Which camera(s) and lenses do you work with to capture these shots? What do you see as the advantages of your set up?
I primarily work with a Leica SL and a Super-Elmar 18mm ƒ3.8. I love its completely unique form factor, as well as its minimalist interface. Then there’s the superb EyeRes viewfinder (which I have set to black and white), which gives me perfect control over the composition and the final result of the photo that I take.
For me, the Leica SL is also the perfect body for M-mount lenses. It’s clearly the best camera that I’ve had so far.
Your use of heavy contrast is a feature in a lot of your work. What do you think this technique brings out in your work?
I love the contrast between black and white, with hard light and deep shadows. I have the most fun with the creative aspect of my photography.

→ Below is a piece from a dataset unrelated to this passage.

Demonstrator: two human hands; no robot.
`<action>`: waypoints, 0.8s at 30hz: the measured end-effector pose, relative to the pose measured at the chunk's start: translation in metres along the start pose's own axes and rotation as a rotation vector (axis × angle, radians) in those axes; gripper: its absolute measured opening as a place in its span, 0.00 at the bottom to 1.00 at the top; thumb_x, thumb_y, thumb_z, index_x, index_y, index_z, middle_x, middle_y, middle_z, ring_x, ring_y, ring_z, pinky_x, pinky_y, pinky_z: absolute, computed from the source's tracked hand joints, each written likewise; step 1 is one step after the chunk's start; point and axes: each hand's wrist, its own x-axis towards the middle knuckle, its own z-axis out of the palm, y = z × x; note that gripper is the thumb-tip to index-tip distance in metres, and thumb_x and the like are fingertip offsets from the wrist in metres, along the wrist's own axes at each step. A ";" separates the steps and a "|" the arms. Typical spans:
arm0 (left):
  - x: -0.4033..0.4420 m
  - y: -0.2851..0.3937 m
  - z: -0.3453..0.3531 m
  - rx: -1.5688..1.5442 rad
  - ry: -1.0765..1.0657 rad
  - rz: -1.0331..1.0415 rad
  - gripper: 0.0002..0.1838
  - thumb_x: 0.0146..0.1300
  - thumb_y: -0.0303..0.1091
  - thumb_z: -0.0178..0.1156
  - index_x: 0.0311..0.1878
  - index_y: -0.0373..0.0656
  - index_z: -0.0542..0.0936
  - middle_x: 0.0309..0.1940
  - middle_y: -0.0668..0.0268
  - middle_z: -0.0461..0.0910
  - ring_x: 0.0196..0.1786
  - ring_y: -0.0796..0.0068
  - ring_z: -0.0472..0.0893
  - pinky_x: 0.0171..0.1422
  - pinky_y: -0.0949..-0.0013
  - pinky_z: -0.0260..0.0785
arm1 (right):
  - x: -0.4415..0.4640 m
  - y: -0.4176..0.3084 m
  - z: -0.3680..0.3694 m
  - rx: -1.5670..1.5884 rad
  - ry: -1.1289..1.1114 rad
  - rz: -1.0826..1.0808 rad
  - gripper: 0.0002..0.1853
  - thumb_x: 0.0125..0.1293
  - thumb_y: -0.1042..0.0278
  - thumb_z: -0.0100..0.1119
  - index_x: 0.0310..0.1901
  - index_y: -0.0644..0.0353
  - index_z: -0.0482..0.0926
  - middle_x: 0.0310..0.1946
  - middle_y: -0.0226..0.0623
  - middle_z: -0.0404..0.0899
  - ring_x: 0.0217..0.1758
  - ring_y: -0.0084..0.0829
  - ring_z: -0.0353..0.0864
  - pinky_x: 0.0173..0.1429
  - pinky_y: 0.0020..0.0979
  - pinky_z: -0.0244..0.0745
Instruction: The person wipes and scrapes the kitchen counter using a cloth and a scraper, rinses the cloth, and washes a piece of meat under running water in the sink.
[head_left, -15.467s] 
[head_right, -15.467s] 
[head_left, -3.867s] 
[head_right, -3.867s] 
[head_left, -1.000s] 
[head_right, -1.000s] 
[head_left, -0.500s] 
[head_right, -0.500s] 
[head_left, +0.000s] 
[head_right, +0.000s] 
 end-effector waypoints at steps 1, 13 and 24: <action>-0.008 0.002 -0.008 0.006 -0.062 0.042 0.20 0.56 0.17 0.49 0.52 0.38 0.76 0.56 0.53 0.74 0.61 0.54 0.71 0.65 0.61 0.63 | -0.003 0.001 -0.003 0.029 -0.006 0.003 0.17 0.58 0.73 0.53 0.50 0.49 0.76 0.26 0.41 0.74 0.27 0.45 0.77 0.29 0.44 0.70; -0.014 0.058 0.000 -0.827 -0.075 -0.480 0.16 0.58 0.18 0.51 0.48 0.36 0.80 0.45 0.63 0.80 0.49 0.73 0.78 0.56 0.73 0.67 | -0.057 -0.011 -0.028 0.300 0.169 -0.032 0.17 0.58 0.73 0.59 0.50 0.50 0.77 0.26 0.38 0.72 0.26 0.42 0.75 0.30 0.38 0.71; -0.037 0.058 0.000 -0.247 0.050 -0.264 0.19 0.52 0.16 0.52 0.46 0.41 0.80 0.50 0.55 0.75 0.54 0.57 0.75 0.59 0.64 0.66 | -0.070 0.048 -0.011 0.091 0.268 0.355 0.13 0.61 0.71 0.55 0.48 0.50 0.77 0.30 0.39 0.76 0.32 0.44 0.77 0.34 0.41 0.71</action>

That must come from my background in graphic design, wanting to minimize the amount of useless information. It’s my signature stroke.
I mainly use this technique to create detachment from the identity of the original building, so that the detail photographed becomes a building in its own right.
How much are you reliant on available light when shooting the interior shots of this series? What settings do you work with to get the most out of the light both while shooting and while editing your images?
Light means everything. It’s my main tool. Light is what defines the majority of the composition.
Sometimes I visit an incredible building, but outdoors, the weather is gray, with a very diffuse light – so it’s game over.
The ideal setting is a sunny day, around noon, with brutal shadows that cut cleanly. Wow!
I try to use the lowest possible ISO to keep a really nice, plain transition among the shadows, with a high shutter speed because I do everything with the camera in my raised hands, without a tripod.
There are often spotlights in churches, and I avoid lighting flare at any price because they ruin the photo completely.
I also try not to edit my photos, or at least to keep it to a minimum. Instead I will try to get all the work done beforehand.
What other projects are you working on at the moment?
I’m preparing a shoot for Typecell, who is a German drum and bass DJ, producer and composer. I am working with him on the visuals for his next album.
I’m also preparing a selection of photos for a photography book that will be published in early 2019.
What one piece of advice would you offer to your fellow photographers?
SSS – Shoot. Select. Share.
Shoot – All the time. Wherever you are. Even in the worst possible conditions, outside your comfort zone, the results are often spectacular.
Select – Ultimately, there must only be one shot remaining.
Share – For a photo to come to life, it needs to be seen and shared as much as possible, absolutely everywhere. It needs to occupy as much space as possible.